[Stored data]

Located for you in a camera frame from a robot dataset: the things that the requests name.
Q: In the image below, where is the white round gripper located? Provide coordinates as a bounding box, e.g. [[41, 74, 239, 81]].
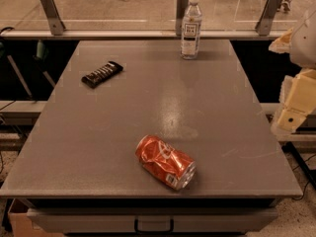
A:
[[269, 6, 316, 134]]

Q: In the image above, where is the clear plastic water bottle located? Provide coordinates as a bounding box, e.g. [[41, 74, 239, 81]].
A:
[[181, 0, 202, 60]]

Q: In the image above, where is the crushed red coke can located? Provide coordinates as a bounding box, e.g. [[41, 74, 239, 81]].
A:
[[135, 135, 197, 191]]

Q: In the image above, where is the dark chocolate bar wrapper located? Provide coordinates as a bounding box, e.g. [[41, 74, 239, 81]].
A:
[[81, 61, 123, 89]]

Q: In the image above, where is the grey table drawer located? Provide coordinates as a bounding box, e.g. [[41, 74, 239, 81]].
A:
[[27, 207, 277, 234]]

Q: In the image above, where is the cardboard box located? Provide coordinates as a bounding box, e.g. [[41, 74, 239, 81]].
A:
[[8, 199, 63, 237]]

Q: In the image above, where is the middle metal rail bracket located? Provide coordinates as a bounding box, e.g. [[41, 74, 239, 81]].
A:
[[175, 0, 189, 36]]

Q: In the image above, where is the black drawer handle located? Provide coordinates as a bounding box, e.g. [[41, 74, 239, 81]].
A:
[[134, 216, 174, 234]]

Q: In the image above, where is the left metal rail bracket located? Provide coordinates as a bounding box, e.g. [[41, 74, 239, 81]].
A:
[[40, 0, 65, 36]]

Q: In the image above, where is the horizontal metal rail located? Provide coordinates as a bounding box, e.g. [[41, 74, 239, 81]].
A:
[[1, 30, 283, 40]]

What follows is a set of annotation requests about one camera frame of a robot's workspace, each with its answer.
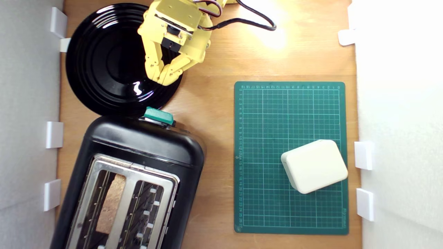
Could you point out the white wall clip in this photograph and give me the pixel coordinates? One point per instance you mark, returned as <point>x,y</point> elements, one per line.
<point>52,194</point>
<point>58,21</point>
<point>346,37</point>
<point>364,155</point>
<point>54,135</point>
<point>64,45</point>
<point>365,204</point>

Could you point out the green toaster lever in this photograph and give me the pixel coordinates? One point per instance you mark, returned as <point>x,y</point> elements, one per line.
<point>158,115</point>

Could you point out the brown bread slice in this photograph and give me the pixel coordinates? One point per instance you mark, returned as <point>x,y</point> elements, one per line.
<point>111,204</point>

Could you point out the green cutting mat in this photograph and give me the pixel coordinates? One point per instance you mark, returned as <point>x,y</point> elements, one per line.
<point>277,114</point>

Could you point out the white block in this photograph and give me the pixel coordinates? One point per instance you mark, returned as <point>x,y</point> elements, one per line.
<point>315,166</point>

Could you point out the black two-slot toaster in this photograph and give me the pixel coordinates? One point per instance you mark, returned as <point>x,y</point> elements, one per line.
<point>138,141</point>

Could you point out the black round plate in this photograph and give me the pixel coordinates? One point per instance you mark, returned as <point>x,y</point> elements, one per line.
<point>104,62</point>

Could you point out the yellow wrist camera mount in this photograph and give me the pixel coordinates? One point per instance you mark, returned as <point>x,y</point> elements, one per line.
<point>176,14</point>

■ **Problem details**: All the lines above must be written out exactly, without a single picture.

■ **Solution to this exercise**:
Located for you in a camera frame from a robot dataset: the things that the requests name.
Q: In the image below, where is the white round gripper located? Provide coordinates as a bounding box, e.g. [[41, 74, 239, 81]].
A:
[[269, 6, 316, 134]]

Q: In the image above, where is the clear plastic water bottle located? Provide coordinates as a bounding box, e.g. [[41, 74, 239, 81]].
A:
[[181, 0, 202, 60]]

Q: In the image above, where is the crushed red coke can located? Provide coordinates as a bounding box, e.g. [[41, 74, 239, 81]].
A:
[[135, 135, 197, 191]]

Q: In the image above, where is the dark chocolate bar wrapper located? Provide coordinates as a bounding box, e.g. [[41, 74, 239, 81]].
A:
[[81, 61, 123, 89]]

Q: In the image above, where is the grey table drawer located? Provide coordinates as a bounding box, e.g. [[41, 74, 239, 81]].
A:
[[27, 207, 277, 234]]

Q: In the image above, where is the cardboard box located? Provide coordinates as a bounding box, e.g. [[41, 74, 239, 81]].
A:
[[8, 199, 63, 237]]

Q: In the image above, where is the middle metal rail bracket located? Provide coordinates as a bounding box, e.g. [[41, 74, 239, 81]].
A:
[[175, 0, 189, 36]]

Q: In the image above, where is the black drawer handle located? Provide coordinates as a bounding box, e.g. [[41, 74, 239, 81]].
A:
[[134, 216, 174, 234]]

Q: In the image above, where is the left metal rail bracket located? Provide coordinates as a bounding box, e.g. [[41, 74, 239, 81]].
A:
[[40, 0, 65, 36]]

Q: In the image above, where is the horizontal metal rail located? Provide coordinates as a bounding box, e.g. [[41, 74, 239, 81]].
A:
[[1, 30, 283, 40]]

What follows is a set of annotation requests about one camera frame of a robot's workspace, each with its answer.
Could you point out the white wall clip in this photograph and give me the pixel coordinates? One point per instance you mark, returned as <point>x,y</point> elements, one per line.
<point>52,194</point>
<point>58,21</point>
<point>346,37</point>
<point>364,155</point>
<point>54,135</point>
<point>64,45</point>
<point>365,204</point>

Could you point out the green toaster lever in this photograph and give me the pixel coordinates? One point per instance you mark, returned as <point>x,y</point> elements, one per line.
<point>158,115</point>

Could you point out the brown bread slice in this photograph and give me the pixel coordinates? One point per instance you mark, returned as <point>x,y</point> elements, one per line.
<point>111,204</point>

Could you point out the green cutting mat in this photograph and give me the pixel coordinates? One point per instance you mark, returned as <point>x,y</point> elements, one per line.
<point>277,114</point>

Could you point out the white block in this photograph and give me the pixel coordinates? One point per instance you mark, returned as <point>x,y</point> elements, one per line.
<point>315,166</point>

Could you point out the black two-slot toaster in this photograph and give me the pixel coordinates? One point per instance you mark, returned as <point>x,y</point> elements, one per line.
<point>138,141</point>

Could you point out the black round plate in this photograph and give me the pixel coordinates? One point per instance you mark, returned as <point>x,y</point> elements, one per line.
<point>104,62</point>

Could you point out the yellow wrist camera mount in this photograph and give me the pixel coordinates? One point per instance you mark, returned as <point>x,y</point> elements, one per line.
<point>176,14</point>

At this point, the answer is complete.